8年前のワールドカップでコカコーラのCMにブロンディの "Atomic" が起用されたが、その選曲センスに感心すると同時にノスタルジーにならないブロンディのカッコよさを再認識した。良質なポップチューンはいつの時代にも通用するのだ。すぐ後に発表された再結成アルバム「NO EXIT」もラップからジャズ、どポップまで相変らずの振り幅の広さで遜色のない内容だった。

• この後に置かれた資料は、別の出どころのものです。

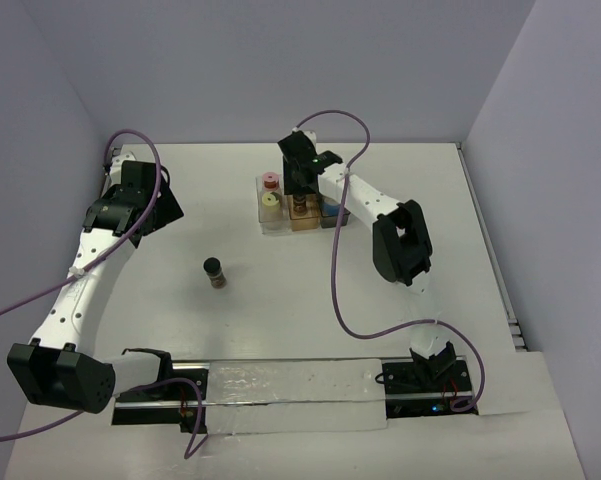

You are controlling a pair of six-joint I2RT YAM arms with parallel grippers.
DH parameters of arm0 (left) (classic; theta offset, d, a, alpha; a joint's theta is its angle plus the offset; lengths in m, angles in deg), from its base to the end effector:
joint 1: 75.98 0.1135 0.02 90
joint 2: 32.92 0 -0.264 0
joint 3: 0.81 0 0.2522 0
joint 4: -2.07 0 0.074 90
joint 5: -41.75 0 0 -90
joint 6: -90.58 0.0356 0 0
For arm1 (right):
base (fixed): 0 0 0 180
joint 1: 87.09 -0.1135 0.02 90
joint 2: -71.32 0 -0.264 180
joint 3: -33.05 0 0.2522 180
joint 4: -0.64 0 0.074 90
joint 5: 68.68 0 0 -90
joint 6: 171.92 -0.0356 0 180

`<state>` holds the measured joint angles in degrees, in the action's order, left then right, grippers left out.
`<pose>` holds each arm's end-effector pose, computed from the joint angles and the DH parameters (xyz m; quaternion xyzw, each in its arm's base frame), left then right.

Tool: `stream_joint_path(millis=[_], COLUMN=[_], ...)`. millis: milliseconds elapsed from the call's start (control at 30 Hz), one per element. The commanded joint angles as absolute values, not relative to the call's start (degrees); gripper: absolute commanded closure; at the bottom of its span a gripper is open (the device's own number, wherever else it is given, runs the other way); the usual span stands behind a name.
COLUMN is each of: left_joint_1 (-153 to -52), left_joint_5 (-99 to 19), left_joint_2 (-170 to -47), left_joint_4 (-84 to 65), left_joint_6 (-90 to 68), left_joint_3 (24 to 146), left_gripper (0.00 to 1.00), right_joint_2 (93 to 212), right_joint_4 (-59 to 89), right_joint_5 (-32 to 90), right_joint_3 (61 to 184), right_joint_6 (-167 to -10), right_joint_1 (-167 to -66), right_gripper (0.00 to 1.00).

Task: Organize the condiment bottles

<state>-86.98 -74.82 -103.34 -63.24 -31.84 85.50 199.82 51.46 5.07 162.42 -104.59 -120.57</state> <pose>0.2415 -0.0307 0.3509 -0.2479 0.8821 0.0754 0.3933 0.4276 0.2709 0.2411 -0.0394 0.9305 0.0424 0.3616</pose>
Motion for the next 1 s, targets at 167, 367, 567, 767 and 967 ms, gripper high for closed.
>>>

ブロンディが大ブレイクしたのはデビー・ハリーのルックスだけではない。テレビジョンやリチャード・ヘル等ニューヨークパンクスと同期の連中だけあって、ギターでコンポーザーで彼氏のクリス・ステインを始め全員がセンスとテクを兼ね備えている。特にバンドの求心力ともいえるドラムのクレム・バークはキース・ムーン直系のダイナミックなプレイで個人的にベスト3に入る好きなドラマー。
で、この4thアルバムはTHE KNACKのプロデューサーとしても有名な仕掛人マイク・チャップマンを起用しディスコで大ヒットした "Heart of glass" を含む前作「Parallel Line」の延長線にあるのだが、時代のアイコンとなったデビーにバンドものりのりで恐いものなしの充実ぶり。
1曲目の"Dreaming"からバンドのテンションの高さがガンガン伝わってくる。クレム以外全メンバーが作曲、バラエティにとみながらロックアルバムとして成立してるのは、"Accidents never happen"や“Living in the real world"などの強力ナンバーが要所でフックをきかせているからだ。